//****************************************************************************//
//********* Machine Learning Basics (cont.) - September 10th, 2019 **********//
//**************************************************************************//
- Right; I think things well, but I can't count my chickens before they hatch.
- So, today we're hoping to finish doing our lightning introduction to ML, and then we'll get started on what you need to know for project 3 and assessing learners
- We'll talk about types of learning, and then about "ensemble learners"
- On Thursday, we'll then do a deep-dive tutorial on everything you need
- Next week on Tuesday, Professor Byrd will be away visiting J.P. Morgan, so there'll be a guest lecturer from a GT postdoc (who's actually taught ML here at Georgia Tech before)
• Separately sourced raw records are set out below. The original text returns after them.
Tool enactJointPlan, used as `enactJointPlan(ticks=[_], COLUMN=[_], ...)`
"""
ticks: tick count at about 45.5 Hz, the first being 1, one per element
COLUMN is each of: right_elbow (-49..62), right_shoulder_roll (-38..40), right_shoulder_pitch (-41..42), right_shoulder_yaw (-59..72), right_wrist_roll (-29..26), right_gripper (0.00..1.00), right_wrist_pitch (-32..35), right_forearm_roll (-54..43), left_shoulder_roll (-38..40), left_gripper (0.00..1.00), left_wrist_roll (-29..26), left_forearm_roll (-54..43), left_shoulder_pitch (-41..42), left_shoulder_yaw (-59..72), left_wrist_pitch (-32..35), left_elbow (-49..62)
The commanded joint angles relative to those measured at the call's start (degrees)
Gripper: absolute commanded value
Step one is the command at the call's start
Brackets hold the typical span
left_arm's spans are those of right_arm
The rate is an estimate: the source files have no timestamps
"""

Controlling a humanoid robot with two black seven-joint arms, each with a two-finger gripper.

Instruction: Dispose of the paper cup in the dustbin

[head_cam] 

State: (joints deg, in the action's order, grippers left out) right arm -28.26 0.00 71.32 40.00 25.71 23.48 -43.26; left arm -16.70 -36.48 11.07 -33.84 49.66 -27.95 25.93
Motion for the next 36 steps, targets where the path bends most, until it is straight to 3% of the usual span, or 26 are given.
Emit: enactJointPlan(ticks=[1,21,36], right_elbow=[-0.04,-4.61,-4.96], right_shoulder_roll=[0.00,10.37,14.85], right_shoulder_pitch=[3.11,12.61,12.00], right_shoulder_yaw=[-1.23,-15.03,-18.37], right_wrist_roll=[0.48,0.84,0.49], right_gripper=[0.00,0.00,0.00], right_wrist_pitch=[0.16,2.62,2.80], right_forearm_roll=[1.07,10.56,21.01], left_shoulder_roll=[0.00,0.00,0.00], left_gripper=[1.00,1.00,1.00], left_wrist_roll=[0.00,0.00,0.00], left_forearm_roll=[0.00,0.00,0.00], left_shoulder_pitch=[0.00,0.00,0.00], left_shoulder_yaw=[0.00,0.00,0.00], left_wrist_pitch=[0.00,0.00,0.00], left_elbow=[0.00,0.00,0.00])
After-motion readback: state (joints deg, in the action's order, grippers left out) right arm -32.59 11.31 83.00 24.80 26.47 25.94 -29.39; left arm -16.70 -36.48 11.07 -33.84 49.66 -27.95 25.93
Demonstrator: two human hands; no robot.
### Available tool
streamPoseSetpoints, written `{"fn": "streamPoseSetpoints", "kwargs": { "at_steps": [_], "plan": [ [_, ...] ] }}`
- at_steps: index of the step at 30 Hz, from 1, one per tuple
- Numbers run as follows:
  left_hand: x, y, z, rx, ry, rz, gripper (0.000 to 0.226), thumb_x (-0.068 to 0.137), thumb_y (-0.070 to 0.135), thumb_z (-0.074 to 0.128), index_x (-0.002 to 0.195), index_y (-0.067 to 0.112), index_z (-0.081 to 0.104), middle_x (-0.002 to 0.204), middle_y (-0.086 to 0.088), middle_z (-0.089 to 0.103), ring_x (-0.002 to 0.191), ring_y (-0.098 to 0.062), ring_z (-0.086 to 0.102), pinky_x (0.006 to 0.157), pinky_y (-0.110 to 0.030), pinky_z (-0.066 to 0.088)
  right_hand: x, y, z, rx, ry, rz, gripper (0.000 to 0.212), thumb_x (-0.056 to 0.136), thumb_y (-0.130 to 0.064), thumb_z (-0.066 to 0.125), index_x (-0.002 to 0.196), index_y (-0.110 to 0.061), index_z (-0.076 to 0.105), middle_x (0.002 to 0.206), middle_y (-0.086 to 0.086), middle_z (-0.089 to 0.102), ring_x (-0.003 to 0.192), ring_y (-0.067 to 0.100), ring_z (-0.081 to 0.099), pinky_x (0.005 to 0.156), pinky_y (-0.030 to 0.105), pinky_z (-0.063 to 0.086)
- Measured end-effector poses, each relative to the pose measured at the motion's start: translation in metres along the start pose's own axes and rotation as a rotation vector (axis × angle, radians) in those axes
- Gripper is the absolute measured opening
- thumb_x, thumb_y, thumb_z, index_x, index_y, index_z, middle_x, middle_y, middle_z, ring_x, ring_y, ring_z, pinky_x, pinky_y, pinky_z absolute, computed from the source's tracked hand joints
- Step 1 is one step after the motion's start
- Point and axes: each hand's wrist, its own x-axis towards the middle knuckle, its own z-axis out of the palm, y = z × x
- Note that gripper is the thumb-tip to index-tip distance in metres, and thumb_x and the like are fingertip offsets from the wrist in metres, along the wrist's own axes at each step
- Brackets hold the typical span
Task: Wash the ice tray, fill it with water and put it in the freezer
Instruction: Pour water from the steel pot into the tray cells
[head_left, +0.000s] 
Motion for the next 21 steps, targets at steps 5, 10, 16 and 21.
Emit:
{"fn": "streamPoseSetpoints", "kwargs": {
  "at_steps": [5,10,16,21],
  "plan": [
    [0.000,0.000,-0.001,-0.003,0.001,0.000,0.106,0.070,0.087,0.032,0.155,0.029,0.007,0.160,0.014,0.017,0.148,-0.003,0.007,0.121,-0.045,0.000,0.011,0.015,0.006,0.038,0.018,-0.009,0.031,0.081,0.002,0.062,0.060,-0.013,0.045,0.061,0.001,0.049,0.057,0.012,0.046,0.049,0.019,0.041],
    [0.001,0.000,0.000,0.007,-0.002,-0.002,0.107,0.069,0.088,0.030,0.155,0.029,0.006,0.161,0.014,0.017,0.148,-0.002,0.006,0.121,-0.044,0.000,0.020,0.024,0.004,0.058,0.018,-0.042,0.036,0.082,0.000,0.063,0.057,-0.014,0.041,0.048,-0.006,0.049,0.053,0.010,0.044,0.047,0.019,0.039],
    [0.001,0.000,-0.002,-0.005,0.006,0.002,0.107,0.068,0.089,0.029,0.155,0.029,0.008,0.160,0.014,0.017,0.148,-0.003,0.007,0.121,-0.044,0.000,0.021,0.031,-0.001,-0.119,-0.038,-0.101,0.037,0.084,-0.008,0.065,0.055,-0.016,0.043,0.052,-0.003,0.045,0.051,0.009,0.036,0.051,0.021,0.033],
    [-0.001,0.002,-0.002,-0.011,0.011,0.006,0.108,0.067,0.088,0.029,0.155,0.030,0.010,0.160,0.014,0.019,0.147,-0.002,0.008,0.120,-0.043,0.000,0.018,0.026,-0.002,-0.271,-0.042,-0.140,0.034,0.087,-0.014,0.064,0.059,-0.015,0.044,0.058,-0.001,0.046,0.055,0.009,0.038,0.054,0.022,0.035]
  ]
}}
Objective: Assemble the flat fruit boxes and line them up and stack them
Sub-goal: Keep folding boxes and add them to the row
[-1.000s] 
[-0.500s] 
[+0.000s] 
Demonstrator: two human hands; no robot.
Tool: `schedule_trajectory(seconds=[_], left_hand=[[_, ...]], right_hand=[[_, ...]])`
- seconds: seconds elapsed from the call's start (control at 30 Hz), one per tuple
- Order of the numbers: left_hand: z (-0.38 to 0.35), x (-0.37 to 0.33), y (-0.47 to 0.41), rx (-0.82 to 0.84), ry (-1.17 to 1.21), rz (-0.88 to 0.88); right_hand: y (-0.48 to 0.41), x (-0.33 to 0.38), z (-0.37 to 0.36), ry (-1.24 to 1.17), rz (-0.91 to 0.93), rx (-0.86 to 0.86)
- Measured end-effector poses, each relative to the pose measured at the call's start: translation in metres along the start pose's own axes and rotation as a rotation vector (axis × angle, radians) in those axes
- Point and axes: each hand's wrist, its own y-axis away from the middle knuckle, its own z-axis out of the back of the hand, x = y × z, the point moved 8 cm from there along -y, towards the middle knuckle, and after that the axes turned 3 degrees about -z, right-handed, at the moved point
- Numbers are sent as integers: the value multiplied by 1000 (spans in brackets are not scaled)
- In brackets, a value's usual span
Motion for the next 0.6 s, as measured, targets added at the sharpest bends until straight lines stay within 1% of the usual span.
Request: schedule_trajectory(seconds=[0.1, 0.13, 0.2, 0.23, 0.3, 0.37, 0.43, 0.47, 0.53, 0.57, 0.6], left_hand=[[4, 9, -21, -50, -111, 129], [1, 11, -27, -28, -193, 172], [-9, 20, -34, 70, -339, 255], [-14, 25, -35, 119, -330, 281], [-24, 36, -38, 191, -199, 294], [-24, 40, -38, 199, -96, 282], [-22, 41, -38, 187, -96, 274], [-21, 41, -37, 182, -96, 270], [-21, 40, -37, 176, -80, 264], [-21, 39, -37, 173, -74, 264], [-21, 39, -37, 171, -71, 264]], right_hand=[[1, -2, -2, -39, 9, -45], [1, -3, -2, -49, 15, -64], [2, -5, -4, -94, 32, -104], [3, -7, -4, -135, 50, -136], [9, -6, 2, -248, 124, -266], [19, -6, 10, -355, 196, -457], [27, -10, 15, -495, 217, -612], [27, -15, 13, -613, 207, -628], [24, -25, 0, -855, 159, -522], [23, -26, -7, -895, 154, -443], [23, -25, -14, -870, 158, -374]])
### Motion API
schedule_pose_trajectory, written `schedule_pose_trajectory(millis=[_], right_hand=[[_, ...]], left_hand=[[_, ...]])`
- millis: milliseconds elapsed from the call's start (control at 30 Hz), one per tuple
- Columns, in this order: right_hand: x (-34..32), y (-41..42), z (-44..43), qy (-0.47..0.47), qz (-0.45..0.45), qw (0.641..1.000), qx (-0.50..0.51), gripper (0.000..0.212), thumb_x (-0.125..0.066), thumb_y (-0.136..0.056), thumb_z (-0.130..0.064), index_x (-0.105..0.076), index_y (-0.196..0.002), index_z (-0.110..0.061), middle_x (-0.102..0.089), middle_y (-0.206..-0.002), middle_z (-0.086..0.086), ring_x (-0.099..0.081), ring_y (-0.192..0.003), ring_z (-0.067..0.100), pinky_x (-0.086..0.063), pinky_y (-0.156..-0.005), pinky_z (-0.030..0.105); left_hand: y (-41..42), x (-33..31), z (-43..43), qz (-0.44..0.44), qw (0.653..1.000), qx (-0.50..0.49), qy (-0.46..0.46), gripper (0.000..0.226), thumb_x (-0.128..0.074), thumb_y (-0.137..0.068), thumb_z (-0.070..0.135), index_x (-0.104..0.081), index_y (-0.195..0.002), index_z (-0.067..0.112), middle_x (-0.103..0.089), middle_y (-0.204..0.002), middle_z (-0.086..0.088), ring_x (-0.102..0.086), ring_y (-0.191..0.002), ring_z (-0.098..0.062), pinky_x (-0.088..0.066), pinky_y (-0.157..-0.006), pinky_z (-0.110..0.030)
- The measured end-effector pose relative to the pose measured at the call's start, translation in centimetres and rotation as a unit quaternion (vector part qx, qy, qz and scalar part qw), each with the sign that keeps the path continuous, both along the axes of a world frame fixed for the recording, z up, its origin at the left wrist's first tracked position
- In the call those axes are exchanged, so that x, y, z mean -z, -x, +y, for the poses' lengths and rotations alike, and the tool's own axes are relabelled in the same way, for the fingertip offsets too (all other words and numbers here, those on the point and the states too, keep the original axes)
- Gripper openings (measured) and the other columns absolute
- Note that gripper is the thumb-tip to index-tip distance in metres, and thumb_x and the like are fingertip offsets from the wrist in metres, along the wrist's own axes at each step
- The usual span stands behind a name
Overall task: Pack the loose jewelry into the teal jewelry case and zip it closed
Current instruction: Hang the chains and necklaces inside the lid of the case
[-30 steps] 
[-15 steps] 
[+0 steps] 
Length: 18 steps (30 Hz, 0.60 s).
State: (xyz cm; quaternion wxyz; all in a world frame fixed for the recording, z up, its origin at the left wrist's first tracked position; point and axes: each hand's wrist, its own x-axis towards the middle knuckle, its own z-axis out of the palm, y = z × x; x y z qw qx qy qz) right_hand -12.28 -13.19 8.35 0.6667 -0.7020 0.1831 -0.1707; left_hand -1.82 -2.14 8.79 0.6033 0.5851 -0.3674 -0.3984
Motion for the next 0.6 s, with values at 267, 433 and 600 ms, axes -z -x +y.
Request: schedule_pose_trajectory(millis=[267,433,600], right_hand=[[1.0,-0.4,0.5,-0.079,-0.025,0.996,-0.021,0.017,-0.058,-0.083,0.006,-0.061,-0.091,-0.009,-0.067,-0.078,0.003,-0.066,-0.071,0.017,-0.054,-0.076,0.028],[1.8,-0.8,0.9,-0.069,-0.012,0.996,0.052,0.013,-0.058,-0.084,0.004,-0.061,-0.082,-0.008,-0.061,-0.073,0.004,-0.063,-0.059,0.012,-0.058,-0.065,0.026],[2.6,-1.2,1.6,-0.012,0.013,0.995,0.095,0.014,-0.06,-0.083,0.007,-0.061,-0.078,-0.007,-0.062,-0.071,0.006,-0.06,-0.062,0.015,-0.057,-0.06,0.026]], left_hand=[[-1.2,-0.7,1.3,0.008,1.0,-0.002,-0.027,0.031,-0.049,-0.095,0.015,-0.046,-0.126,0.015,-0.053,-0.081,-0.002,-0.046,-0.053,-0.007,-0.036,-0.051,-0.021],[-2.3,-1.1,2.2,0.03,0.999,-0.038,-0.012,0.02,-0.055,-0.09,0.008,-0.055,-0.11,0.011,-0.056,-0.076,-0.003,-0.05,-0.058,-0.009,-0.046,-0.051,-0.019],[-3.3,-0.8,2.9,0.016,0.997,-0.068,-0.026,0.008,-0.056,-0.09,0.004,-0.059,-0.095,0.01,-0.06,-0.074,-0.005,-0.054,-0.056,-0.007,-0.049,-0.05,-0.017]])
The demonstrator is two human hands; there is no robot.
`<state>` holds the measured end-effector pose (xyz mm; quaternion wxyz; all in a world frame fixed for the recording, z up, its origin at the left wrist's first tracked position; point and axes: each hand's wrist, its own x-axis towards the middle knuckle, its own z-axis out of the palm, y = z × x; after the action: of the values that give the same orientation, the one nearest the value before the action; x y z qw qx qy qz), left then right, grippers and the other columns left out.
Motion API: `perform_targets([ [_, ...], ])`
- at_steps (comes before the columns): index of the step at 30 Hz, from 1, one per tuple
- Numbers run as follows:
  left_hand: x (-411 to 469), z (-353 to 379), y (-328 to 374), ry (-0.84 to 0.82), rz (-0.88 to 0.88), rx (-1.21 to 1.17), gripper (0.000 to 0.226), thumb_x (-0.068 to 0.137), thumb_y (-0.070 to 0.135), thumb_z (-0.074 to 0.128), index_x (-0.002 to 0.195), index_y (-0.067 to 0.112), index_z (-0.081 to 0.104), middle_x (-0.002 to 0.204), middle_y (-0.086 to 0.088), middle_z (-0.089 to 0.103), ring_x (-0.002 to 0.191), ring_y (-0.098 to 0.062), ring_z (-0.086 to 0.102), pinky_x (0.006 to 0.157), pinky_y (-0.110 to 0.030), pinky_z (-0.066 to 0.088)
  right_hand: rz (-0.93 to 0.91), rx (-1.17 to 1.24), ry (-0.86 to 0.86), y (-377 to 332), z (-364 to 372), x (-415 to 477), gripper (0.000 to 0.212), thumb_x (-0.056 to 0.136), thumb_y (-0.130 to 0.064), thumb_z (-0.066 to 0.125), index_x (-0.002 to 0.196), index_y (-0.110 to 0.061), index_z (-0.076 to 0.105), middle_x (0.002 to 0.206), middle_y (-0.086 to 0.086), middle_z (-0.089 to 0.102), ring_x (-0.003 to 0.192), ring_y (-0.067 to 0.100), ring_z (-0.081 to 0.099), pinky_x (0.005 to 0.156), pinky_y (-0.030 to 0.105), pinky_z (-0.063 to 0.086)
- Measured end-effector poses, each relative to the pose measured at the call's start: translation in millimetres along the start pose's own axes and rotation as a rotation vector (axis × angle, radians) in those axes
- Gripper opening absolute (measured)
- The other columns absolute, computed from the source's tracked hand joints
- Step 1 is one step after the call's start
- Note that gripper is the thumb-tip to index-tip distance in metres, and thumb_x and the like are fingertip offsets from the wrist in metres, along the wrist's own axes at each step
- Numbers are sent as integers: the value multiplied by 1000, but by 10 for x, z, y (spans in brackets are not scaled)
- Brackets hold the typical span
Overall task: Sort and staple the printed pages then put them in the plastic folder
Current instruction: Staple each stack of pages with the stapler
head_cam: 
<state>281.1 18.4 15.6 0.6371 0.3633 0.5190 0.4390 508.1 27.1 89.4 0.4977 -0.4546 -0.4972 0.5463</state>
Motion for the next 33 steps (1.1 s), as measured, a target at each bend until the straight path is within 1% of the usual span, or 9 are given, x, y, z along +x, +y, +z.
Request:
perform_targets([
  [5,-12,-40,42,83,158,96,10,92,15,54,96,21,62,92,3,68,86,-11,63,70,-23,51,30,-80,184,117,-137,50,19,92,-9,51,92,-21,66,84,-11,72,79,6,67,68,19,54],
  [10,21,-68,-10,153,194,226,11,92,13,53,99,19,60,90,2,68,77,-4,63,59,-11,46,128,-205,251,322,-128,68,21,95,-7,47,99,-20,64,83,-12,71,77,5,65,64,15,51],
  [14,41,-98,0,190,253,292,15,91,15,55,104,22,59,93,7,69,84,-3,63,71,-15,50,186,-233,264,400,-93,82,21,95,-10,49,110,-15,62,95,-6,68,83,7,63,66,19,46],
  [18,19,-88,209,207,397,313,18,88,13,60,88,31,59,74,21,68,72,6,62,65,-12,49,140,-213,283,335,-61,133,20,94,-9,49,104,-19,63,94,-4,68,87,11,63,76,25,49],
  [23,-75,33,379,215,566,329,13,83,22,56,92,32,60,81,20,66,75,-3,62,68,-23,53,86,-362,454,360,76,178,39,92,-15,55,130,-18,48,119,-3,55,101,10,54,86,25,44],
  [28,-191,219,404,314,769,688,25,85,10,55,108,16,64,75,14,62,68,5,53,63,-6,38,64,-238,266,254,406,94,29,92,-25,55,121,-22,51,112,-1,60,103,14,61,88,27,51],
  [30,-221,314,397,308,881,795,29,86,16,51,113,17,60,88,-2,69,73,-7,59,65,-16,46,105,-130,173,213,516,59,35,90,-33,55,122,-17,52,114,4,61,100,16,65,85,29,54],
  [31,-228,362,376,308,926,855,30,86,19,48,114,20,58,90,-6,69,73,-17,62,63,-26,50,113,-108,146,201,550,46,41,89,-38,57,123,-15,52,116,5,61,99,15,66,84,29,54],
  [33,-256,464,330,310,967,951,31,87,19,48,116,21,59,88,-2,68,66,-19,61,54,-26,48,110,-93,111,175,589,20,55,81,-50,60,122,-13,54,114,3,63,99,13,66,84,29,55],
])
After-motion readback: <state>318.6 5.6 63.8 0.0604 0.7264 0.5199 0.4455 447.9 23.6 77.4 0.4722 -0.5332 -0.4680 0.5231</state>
- Professor Isbell tends to teach ML via narrative, while Brian (the guest lecturer) takes a more formal, mathematical approach
- Project 1 should finish being graded tonight; "if they don't, I'll increasingly get more agitated at them"
- There were sadly several cases of cheating caught; luckily, we have a TA whose sole job now is to deal with that
- If you don't like the grade you got, you have a week to make a regrade request
- Also: the class after us has an exam today, so we need to get out of dodge FAST after this!
--------------------------------------------------------------------------------
So, last time we were talking about generative vs discriminative learners
- Basically, the discriminative learners are just chopping the input space into regions, and saying "this region means 'Cat image', that region means 'Dog', etc."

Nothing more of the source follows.